[comp.arch] errors and error bounds in floating-point arithmetic

dgh@validgh.com (David G. Hough on validgh) (05/30/91)

There's been some confusion recently on comp.arch about the difference between
errors and error bounds.

If you have computed something and you know the error, you can get the correct
answer just be adding the error to the computed value, then you have
no error.  A more realistic situation is that you know a bound on the error,
which confines the correct answer to some region around the computed value.

"Accuracy benchmark" programs which attempt to measure the quality of computer
arithmetic by comparing computed results to the known correct answers are
common but not very interesting because they don't correspond to the much
more typical situation in which the correct answer is not known.
Not many people routinely spend most of their time solving problems whose
answers they already know.

A much
better kind of accuracy benchmark is one which compares the size of the 
error bounds.  Better arithmetic produces smaller error bounds for comparable
computations using the same word size.

Unfortunately error bounds also reflect the skill of the error analyst who
computed them analytically or numerically, as well as underlying aspects
intrinsic to the problem, or inherent in particular algorithms, or due to
peculiarities of the hardware and software of a particular computer system.
So separating all these aspects is not so easy, particularly for amateurs.

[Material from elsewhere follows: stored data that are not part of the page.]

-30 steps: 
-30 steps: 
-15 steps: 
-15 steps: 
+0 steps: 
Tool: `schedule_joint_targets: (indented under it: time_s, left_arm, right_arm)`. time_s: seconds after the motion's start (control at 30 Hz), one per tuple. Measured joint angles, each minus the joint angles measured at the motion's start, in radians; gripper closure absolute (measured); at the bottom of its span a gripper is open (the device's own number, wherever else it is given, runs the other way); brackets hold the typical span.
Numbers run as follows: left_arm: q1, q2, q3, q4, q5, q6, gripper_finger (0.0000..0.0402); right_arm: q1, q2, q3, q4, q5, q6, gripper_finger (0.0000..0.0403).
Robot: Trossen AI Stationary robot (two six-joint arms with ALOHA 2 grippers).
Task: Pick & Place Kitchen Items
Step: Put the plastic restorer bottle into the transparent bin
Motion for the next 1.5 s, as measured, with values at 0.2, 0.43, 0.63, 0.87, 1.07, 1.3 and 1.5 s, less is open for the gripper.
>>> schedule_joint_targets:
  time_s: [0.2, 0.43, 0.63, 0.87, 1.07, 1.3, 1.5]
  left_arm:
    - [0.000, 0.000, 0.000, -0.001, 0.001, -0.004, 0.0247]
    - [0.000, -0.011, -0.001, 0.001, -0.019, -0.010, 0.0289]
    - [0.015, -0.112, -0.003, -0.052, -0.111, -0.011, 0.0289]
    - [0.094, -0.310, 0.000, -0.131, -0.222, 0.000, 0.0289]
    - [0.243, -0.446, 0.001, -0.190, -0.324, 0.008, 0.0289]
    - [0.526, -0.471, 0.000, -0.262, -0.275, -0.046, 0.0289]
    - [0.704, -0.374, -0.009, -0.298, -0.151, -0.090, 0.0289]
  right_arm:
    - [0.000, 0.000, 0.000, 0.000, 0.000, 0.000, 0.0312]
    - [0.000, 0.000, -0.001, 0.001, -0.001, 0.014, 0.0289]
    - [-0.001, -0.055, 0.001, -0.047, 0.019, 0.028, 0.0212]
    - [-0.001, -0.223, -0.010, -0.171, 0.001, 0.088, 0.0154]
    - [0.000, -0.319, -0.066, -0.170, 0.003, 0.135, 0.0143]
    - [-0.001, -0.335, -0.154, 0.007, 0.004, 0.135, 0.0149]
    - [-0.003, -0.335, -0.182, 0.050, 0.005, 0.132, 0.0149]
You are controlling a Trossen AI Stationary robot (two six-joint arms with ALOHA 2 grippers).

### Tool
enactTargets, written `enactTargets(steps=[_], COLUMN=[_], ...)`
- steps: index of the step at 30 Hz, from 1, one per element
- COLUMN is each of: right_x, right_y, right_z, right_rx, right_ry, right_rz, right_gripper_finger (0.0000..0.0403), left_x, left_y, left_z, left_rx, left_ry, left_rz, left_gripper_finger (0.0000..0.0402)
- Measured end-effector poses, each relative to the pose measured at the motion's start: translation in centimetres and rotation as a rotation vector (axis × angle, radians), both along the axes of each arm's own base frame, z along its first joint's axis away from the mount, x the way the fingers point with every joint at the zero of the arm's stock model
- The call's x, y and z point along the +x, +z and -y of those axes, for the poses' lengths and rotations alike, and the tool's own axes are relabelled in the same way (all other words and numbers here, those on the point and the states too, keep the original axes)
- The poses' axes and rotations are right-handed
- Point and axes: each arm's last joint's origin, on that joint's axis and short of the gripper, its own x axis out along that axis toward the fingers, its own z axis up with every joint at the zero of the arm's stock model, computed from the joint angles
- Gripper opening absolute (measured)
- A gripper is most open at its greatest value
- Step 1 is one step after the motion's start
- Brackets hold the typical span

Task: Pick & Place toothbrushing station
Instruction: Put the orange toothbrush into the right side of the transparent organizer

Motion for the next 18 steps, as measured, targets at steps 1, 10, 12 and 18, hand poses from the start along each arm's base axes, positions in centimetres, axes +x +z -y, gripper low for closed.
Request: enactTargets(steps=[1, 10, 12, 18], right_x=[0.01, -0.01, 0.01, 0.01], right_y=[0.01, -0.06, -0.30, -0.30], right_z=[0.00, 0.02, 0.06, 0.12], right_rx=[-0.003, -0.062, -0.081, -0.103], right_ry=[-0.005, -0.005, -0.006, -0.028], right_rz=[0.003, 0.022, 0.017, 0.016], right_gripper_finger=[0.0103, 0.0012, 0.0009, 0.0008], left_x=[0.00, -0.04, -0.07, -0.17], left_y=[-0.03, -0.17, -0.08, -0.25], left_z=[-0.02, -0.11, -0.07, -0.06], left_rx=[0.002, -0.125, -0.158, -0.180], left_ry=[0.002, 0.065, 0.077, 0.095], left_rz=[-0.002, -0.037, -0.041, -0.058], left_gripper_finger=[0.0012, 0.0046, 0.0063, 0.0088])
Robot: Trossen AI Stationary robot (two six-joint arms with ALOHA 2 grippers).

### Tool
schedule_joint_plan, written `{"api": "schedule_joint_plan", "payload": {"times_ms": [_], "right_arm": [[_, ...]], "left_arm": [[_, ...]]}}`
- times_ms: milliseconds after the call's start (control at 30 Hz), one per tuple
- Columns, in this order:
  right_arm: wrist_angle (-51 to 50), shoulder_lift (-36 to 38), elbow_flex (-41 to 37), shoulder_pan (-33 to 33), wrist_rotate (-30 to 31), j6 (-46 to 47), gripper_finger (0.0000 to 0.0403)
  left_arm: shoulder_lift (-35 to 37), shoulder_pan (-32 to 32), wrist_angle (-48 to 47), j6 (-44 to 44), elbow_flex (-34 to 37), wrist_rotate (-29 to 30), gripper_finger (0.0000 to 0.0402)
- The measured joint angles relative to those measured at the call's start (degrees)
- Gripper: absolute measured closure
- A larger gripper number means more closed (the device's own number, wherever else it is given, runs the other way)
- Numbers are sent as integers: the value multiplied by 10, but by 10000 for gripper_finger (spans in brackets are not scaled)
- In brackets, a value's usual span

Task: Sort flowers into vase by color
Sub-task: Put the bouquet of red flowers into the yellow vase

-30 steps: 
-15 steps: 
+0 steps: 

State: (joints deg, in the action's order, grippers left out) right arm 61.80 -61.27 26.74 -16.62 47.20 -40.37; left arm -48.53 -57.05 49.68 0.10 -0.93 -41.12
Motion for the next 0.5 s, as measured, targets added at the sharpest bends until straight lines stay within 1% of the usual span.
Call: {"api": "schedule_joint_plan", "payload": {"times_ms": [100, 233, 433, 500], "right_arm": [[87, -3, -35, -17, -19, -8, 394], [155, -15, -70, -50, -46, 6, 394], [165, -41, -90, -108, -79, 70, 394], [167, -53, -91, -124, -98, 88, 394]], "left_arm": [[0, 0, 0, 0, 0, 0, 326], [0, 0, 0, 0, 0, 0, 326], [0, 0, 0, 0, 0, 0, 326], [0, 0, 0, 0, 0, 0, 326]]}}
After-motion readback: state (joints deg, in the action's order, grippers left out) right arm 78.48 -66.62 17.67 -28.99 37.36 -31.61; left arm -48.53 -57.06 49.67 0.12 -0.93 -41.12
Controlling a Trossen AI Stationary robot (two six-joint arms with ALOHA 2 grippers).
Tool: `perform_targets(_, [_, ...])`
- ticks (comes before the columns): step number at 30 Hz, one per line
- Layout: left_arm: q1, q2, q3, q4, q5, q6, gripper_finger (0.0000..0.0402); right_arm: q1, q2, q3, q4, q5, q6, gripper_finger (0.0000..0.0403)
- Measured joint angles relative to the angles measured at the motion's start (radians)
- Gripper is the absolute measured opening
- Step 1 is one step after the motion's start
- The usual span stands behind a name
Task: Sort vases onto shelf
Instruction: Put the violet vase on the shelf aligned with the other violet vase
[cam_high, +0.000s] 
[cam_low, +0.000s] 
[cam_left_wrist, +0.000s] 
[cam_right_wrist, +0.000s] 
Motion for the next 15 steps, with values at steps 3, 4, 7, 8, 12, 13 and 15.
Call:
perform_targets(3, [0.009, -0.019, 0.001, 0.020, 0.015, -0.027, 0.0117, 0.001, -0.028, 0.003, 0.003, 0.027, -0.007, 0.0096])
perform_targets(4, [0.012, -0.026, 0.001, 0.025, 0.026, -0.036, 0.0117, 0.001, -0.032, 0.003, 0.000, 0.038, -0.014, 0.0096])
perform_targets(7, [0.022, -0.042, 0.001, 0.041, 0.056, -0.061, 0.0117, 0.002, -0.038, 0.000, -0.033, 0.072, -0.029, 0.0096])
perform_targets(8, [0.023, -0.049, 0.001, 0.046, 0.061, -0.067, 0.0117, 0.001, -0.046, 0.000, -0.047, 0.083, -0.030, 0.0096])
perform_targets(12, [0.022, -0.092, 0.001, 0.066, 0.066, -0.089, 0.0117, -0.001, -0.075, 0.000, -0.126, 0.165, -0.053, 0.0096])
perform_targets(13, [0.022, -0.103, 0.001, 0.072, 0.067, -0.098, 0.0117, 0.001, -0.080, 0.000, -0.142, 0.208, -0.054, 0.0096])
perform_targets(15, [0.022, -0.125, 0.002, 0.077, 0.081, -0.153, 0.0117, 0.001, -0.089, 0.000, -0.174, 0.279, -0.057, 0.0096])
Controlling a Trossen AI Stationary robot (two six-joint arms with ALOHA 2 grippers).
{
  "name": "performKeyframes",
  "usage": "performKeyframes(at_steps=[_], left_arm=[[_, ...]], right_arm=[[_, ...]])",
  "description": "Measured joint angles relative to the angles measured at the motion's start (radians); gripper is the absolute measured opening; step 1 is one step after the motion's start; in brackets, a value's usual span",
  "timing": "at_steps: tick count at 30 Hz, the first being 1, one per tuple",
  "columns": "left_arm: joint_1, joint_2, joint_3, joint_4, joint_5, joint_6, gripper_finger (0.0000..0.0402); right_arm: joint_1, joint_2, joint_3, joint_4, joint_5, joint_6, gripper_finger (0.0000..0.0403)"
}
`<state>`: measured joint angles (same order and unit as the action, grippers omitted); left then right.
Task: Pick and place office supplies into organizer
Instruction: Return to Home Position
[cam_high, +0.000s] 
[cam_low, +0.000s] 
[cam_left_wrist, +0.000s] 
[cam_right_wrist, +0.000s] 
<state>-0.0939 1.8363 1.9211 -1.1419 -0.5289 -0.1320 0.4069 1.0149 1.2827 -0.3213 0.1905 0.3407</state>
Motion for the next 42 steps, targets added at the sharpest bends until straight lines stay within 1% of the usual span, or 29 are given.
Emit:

Here's an example of simple error bounds:

	z = x * y

in 32-bit floating point.  In IEEE single precision or VAX F format,
the relative rounding error will be bounded by 2**-24.  (IEEE and VAX
may produce different answers and hence different errors but the error
bounds are identical).  In IBM 370
format, the relative rounding error will be bounded by 16**-5 = 2**-20.
Although it won't happen in this simplest example, in general it may happen
that an IBM 370 will sometimes produce a more accurate answer - with a 
smaller error - just due to lucky roundoff.    But that doesn't help with
realistic problems.  The error bound on IBM 370 will always be much larger
than for IEEE or VAX.   Once this was figured out, nobody bothered producing
any more base-16 instruction set architectures - if you wanted IBM 370
compatibility, you did it the IBM 370 way, otherwise something different. 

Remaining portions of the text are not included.